### What to work on
Show the lines of the material that contain the word "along".

══ Material provided

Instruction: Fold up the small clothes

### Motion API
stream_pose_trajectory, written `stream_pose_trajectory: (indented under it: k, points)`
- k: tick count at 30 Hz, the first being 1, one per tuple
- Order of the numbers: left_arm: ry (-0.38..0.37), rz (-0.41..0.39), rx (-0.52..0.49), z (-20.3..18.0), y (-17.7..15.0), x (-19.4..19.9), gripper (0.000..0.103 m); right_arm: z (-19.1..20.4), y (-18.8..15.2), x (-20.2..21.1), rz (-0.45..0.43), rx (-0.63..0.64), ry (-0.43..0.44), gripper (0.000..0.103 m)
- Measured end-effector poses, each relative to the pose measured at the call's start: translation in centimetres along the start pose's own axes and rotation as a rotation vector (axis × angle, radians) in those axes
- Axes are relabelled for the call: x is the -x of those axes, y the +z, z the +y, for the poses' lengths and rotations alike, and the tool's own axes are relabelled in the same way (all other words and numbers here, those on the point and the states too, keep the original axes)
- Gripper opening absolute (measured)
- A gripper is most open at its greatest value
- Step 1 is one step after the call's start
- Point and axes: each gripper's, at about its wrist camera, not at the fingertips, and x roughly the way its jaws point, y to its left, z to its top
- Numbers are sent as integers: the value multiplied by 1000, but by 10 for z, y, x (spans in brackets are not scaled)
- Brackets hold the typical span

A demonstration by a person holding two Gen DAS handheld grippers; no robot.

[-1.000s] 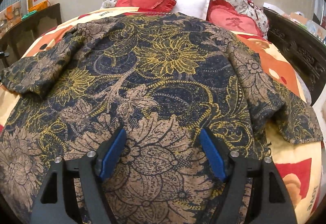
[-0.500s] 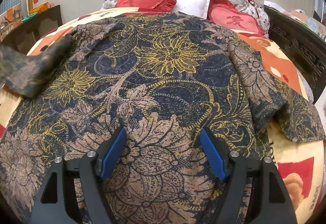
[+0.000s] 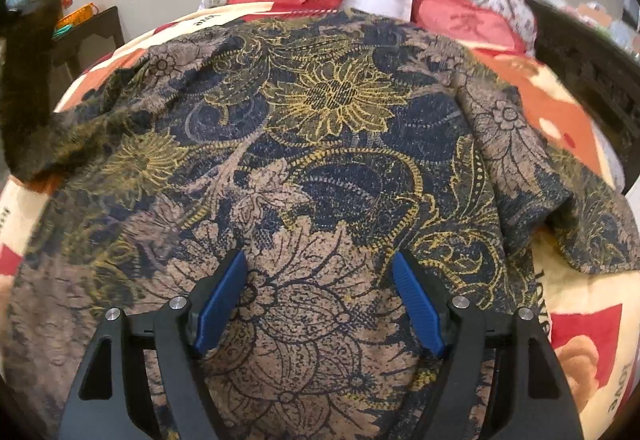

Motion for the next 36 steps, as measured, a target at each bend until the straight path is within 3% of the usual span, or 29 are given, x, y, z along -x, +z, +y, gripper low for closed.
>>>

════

### Completed task
- Measured end-effector poses, each relative to the pose measured at the call's start: translation in centimetres along the start pose's own axes and rotation as a rotation vector (axis × angle, radians) in those axes
Motion for the next 36 steps, as measured, a target at each bend until the straight path is within 3% of the usual span, or 29 are given, x, y, z along -x, +z, +y, gripper low for closed.

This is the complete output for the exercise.